What's a hot air balloon without some bunting, right? I'm going to use this burlap-textured fondant to cut out some rustic bunting. If you don't have a mini triangle cutter or a mini diamond cutter, here's a neat little trick I picked up from bake-a-boo. Use the star cookie cutter to cut a star shape out of the fondant. Cut the five triangular parts off the star, and use them as bunting. It's that simple! Arrange the bunting across the balloon to see how many can fit without any overhang. Once you're happy with the arrangement, stick them in place with a bit of edible glue or piping gel.
I also made a bow out of the leftover fondant to put on the basket. You all know how to make a simple fondant bow, don't you? I made mine with a 3-inch long, 1/2-inch wide fondant strip. Bring the two ends to meet in the middle and apply a bit of edible glue or water to stick the ends in place. Pinch the middle to give it shape. Stick the bow to the basket. Let dry.
You could add a couple of fondant buttons to each end of the bunting and one on the bow as well. To make fondant buttons, simply use a button mold or cut out the shape you like using mini fondant or cookie cutters; then use a toothpick to make button holes.
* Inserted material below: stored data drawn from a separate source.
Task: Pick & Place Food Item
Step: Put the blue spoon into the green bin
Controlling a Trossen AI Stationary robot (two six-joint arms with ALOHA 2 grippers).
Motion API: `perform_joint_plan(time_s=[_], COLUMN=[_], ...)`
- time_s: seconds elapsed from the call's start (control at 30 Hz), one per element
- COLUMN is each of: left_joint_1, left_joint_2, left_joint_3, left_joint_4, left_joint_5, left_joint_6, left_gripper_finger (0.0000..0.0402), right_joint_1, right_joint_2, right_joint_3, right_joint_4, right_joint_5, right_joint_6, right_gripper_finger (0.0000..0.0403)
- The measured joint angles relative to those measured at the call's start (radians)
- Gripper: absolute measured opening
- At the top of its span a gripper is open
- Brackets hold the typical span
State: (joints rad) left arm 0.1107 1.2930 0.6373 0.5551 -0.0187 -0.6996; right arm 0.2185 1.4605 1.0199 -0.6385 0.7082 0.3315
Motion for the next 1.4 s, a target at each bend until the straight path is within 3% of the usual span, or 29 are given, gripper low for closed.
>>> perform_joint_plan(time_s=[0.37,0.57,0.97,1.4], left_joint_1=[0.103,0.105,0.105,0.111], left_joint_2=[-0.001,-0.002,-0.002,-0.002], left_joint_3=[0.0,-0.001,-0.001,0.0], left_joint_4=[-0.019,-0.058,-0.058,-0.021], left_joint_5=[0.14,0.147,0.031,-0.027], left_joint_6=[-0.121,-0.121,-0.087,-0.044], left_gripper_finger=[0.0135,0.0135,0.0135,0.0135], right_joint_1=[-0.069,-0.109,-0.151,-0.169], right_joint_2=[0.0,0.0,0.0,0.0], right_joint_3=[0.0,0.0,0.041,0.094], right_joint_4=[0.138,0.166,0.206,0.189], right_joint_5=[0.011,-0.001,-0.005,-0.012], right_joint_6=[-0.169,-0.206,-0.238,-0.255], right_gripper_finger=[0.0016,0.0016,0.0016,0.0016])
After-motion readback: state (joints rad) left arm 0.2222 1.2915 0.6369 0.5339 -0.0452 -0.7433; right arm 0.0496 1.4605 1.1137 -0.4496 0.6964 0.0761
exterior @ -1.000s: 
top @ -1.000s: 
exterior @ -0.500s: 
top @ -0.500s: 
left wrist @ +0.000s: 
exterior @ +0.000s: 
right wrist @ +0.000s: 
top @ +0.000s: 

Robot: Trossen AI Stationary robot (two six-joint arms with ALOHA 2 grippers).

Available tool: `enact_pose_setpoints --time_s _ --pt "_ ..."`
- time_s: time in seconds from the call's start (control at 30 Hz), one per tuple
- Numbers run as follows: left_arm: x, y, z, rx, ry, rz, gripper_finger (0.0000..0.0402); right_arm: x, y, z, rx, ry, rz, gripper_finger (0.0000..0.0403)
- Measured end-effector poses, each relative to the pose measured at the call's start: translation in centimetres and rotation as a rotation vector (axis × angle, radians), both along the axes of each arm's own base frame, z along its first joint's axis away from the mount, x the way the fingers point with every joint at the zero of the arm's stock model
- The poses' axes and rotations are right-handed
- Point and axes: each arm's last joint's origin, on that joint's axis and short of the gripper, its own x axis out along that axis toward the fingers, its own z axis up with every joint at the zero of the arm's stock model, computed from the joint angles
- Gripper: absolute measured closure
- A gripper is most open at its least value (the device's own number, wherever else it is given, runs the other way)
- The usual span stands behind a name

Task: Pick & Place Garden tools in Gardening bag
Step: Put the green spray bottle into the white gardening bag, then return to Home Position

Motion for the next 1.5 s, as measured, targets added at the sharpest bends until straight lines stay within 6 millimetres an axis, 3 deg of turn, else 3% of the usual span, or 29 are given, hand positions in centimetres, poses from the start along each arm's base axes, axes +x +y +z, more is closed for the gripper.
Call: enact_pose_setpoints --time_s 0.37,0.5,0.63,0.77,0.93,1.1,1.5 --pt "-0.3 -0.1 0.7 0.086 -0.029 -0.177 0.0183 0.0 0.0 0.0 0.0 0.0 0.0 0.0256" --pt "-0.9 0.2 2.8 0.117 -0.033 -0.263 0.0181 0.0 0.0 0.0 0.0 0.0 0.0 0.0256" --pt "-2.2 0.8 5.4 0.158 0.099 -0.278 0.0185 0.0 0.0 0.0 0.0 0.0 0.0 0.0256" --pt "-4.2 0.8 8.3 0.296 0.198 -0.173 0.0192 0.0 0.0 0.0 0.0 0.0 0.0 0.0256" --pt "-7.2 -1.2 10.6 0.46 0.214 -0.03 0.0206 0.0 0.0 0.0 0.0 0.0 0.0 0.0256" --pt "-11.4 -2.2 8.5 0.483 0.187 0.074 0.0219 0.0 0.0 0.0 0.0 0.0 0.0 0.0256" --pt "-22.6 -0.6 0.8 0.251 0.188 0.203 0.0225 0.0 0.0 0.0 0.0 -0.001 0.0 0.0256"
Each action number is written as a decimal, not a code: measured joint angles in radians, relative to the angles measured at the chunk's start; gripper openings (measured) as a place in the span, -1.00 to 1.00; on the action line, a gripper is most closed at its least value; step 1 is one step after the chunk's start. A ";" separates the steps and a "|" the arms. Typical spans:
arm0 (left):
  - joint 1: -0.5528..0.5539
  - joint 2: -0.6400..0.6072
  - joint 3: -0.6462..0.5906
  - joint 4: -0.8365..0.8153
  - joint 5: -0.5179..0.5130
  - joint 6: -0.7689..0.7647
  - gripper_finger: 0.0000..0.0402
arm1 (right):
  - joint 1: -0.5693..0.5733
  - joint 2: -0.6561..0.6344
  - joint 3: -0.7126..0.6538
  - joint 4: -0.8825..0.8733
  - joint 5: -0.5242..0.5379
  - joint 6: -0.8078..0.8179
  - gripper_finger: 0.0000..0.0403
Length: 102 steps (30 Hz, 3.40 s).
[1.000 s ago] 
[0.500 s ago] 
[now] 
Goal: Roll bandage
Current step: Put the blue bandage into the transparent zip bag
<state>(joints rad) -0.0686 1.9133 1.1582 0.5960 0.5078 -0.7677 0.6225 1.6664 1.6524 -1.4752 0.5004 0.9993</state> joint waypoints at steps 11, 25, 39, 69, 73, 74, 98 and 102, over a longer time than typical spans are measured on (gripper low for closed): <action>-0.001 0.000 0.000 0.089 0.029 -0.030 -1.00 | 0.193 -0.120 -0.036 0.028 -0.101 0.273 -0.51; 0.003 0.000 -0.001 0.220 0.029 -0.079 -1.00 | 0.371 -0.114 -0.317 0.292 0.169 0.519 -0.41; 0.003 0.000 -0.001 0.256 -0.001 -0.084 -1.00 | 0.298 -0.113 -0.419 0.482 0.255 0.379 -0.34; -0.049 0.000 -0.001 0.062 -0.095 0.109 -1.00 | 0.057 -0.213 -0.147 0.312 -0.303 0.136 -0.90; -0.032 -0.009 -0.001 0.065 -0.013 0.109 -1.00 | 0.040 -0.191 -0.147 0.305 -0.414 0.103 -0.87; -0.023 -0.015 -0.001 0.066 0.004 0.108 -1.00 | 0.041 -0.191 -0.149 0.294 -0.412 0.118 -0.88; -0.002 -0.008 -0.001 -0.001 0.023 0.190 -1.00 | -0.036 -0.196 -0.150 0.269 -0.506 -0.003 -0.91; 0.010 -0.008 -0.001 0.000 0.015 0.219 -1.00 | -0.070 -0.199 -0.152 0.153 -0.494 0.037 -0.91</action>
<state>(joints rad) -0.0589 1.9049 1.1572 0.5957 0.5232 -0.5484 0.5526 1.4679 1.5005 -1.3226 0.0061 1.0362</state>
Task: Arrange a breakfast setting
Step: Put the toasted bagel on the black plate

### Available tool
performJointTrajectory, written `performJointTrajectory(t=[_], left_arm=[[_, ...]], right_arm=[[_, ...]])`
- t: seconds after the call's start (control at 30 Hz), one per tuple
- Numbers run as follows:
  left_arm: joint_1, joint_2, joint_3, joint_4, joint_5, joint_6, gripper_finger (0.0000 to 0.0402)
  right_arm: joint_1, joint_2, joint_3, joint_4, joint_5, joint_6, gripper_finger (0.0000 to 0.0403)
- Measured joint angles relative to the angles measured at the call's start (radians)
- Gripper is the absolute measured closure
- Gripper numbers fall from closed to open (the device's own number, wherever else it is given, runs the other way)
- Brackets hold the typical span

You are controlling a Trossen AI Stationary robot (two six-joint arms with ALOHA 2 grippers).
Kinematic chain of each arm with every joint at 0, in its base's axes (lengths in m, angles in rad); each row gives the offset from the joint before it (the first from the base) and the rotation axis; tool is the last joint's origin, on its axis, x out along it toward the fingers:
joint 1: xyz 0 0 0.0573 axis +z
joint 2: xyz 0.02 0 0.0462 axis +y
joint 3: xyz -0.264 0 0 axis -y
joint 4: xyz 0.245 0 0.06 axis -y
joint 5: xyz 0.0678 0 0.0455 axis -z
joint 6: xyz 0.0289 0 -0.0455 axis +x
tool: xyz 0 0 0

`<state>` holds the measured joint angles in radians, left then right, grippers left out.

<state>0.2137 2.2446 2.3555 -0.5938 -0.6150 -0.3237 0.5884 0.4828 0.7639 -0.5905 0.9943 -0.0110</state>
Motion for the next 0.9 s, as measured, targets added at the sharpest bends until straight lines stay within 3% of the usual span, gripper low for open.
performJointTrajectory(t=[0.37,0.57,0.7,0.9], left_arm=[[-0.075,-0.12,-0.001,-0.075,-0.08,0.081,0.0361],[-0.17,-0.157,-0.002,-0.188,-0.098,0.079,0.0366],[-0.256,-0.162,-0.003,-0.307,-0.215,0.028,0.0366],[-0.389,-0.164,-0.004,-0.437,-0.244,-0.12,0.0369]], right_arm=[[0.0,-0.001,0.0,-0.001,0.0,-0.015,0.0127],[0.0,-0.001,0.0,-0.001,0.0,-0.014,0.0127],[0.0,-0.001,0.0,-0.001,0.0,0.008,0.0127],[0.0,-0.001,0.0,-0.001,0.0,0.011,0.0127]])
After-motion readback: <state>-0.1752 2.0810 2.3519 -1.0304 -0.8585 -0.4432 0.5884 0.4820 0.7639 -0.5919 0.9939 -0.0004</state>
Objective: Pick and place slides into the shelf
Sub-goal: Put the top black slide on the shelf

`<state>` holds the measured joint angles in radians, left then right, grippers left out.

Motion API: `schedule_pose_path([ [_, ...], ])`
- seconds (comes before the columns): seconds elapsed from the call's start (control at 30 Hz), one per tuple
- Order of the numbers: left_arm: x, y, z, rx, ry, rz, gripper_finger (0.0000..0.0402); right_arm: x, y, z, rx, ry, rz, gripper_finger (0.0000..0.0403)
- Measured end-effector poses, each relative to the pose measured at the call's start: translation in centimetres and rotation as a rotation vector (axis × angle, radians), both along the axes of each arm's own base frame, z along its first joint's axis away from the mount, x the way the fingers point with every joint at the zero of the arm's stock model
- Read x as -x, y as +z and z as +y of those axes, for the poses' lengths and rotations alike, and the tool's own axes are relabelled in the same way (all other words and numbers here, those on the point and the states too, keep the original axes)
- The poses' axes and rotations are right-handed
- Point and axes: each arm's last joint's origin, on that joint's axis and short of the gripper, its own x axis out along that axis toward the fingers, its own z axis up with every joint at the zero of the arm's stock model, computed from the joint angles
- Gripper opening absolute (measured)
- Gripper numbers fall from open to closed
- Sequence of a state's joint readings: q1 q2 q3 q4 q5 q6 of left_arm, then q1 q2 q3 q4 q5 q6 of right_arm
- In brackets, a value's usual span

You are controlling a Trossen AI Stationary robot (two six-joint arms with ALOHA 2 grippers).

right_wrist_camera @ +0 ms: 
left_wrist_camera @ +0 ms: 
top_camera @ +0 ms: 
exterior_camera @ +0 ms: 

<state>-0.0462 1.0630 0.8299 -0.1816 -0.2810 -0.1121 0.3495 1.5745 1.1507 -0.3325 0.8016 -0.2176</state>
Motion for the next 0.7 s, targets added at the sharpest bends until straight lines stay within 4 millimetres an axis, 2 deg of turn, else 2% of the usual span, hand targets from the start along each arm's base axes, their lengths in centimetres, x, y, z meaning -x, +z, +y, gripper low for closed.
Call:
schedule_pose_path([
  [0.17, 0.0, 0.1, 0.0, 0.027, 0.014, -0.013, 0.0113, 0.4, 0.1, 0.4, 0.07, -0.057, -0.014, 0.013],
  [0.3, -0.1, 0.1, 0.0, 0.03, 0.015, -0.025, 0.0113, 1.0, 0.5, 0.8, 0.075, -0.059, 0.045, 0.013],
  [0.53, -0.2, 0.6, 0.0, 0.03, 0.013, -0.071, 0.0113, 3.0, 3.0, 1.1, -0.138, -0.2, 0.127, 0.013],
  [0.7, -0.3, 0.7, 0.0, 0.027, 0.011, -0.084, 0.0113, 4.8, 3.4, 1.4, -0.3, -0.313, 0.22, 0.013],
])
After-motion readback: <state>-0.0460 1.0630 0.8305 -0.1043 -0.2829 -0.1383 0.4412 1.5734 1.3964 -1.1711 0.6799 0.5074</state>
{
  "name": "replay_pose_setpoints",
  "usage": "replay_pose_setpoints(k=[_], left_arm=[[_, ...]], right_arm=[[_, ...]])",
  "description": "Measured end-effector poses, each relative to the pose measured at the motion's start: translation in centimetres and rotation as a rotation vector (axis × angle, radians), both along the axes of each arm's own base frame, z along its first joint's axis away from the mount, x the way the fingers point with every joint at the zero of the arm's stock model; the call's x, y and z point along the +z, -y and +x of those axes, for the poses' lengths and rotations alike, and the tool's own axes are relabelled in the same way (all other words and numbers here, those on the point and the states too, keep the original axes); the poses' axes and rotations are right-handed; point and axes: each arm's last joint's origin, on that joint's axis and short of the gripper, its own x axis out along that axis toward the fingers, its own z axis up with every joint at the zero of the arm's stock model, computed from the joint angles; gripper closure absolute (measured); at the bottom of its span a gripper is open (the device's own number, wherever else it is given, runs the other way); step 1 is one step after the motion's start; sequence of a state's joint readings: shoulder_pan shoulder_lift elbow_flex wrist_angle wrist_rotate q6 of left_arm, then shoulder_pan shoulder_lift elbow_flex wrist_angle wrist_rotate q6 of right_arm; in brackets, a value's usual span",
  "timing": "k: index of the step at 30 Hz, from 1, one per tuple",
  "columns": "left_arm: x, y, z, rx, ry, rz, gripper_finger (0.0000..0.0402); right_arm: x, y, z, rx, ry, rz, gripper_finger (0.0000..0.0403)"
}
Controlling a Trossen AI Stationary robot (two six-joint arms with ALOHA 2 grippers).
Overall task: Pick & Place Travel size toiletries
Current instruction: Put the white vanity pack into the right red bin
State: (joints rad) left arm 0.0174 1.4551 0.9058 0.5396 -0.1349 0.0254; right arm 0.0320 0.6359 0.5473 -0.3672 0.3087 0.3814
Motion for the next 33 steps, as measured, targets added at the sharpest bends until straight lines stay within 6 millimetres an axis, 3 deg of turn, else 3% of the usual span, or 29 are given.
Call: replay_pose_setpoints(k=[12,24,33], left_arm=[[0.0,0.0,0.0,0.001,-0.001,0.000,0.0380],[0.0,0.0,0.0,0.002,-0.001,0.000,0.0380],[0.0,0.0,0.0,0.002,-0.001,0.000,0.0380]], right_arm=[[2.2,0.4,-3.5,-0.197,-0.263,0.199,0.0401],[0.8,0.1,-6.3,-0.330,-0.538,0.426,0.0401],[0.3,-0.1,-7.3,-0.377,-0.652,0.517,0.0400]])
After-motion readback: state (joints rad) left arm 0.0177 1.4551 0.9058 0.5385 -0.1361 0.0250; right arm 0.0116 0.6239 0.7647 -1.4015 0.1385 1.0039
That's what I did!
That's it! Oh, wait! Not quite! I forgot the butterflies. [EDITOR'S NOTE: How dare you?! ] Stick on a couple of wafer paper butterflies to up the cute factor.
How do you like this rustic-chic hanging hot air balloon cookie? I hope you'll give my burlap-textured fondant technique a try. I'd love to see what cookie designs you invent with this technique.
Be creative! Let your inspiration guide you, and let your imagination run wild!
And don't forget, please send me your sparks of ideas (photos, notes, doodles, or whatever) to help fuel my future posts! Thanks!
Pamoda Vanderwert is a hobbyist cookie decorator who found her passion for decorating cookies while being a cake decorator. She started decorating cookies in early 2013 and hasn’t looked back since. She launched her Facebook page Sugar Pearls Cakes & Bakes around the same time as a way to connect with other cookiers, and also to share her creativity with the rest of the world. When she is not decorating cookies, she keeps herself busy as a mother of two young children.
Photo credit: Pamoda Vanderwert
Note: Get Inspired with Sugar Pearls is a monthly Cookie Connection blog feature written by Pamoda Vanderwert, which explores how to go from source inspiration to artful cookie design through creative cookie tutorials. Its content expresses the views of the author and not necessarily those of this site, its owners, its administrators, or its employees. To catch up on all of Pamoda's past posts, click here.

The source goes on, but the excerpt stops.